#### How to complete this task:
Only the lines below starting at the one that contains "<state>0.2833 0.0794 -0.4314" and ending at the one that contains "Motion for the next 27" are to be reproduced, exactly and with both ends kept.

● ● ● ● ●

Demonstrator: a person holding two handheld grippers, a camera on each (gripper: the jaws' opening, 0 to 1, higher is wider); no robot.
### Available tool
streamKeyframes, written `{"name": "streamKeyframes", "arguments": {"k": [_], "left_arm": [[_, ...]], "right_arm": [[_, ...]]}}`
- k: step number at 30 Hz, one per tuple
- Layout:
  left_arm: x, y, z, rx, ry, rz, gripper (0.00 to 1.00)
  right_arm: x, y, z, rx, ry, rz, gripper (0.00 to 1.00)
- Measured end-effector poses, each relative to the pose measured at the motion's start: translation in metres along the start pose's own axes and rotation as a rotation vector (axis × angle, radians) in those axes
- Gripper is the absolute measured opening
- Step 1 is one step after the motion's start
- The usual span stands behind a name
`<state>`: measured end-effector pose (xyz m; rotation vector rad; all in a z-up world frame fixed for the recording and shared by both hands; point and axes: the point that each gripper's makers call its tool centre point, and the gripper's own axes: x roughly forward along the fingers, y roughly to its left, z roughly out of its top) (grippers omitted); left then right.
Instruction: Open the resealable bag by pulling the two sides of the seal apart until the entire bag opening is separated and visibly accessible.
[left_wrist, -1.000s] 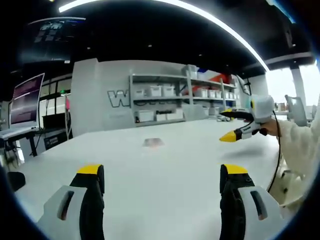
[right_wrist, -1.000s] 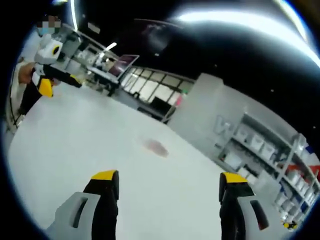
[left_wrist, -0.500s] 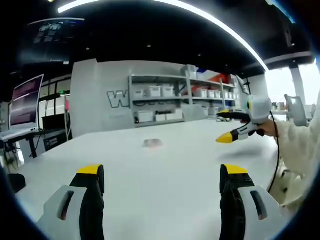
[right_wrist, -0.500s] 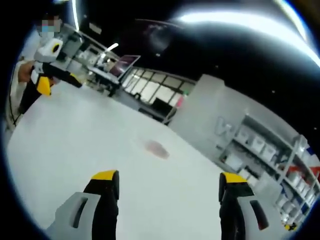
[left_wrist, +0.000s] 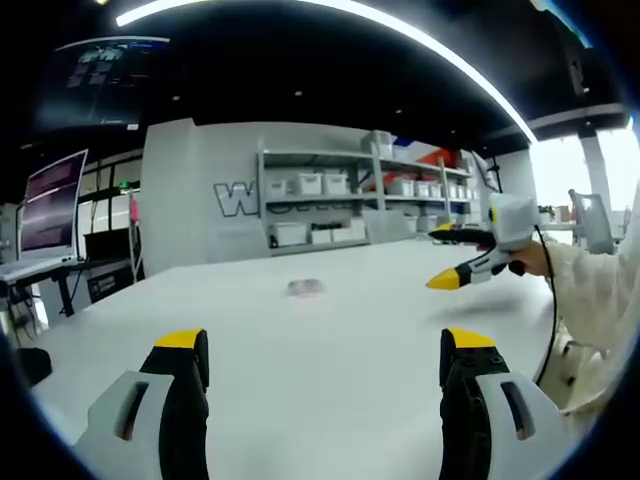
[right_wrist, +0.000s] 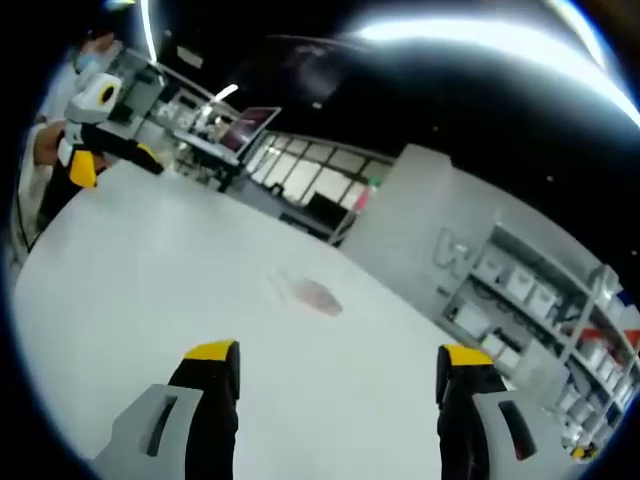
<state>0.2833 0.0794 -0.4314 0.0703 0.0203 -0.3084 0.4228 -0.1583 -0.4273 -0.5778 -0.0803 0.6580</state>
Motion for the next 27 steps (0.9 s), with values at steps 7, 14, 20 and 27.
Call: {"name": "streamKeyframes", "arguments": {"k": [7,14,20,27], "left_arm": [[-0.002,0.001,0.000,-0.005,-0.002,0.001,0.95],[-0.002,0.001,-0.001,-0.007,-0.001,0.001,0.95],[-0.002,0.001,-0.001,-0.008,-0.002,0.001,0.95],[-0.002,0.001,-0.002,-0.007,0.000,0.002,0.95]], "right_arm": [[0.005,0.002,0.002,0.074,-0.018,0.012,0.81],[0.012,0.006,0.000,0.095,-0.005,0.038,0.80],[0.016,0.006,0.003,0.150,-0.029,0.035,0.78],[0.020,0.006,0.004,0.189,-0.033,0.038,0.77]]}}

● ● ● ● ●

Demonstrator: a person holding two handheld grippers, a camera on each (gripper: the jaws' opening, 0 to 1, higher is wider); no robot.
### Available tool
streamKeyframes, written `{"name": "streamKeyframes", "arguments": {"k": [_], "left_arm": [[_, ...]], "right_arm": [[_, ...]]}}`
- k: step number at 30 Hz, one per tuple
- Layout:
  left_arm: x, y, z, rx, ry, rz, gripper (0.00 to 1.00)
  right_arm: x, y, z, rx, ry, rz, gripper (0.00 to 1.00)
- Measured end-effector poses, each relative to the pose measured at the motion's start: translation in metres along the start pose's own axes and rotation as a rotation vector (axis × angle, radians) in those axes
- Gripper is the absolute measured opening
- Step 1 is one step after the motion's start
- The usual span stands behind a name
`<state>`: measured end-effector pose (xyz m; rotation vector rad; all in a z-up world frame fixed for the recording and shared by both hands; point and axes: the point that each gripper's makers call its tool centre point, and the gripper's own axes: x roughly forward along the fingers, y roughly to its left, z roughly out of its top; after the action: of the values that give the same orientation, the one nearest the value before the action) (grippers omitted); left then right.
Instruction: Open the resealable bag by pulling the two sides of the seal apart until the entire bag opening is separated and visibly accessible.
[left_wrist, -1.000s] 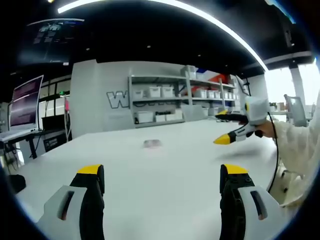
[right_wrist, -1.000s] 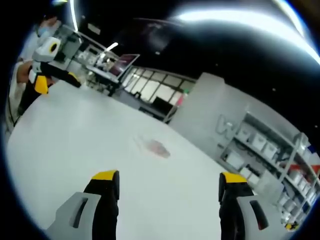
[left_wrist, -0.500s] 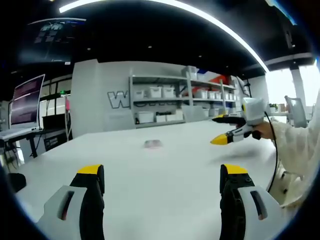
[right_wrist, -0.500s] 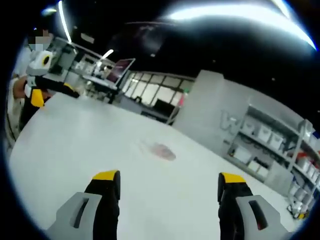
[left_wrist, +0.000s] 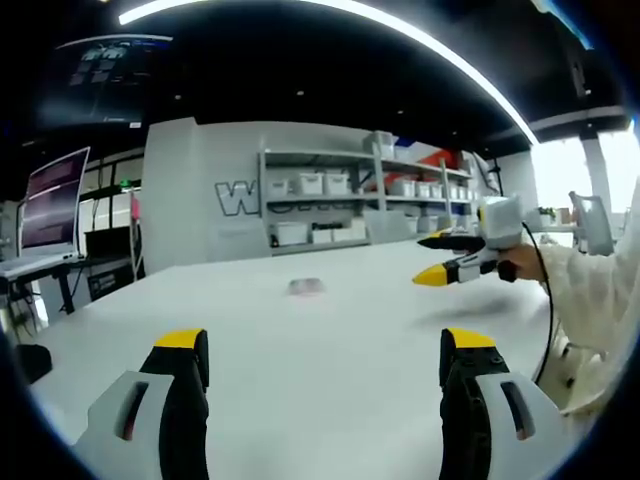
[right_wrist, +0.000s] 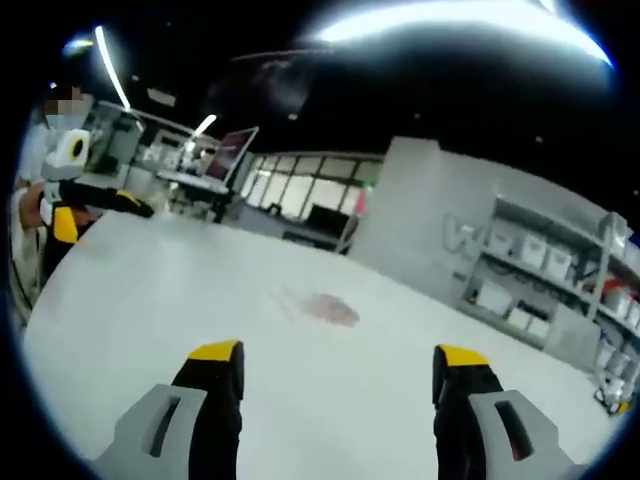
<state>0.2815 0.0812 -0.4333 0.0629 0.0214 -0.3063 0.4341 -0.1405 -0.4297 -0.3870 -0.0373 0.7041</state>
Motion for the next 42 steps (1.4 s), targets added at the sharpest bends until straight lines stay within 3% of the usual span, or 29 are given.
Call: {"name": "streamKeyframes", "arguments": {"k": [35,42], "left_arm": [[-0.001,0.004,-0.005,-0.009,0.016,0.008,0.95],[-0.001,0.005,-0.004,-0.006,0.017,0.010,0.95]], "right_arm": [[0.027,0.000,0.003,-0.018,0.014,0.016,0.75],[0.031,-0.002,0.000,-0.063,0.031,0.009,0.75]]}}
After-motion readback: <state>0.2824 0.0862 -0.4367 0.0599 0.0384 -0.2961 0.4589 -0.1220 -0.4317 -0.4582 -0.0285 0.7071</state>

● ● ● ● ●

#### Solved problem:
<state>0.2833 0.0794 -0.4314 0.0703 0.0203 -0.3084 0.4228 -0.1583 -0.4273 -0.5778 -0.0803 0.6580</state>
Motion for the next 27 steps (0.9 s), with values at steps 7, 14, 20 and 27.

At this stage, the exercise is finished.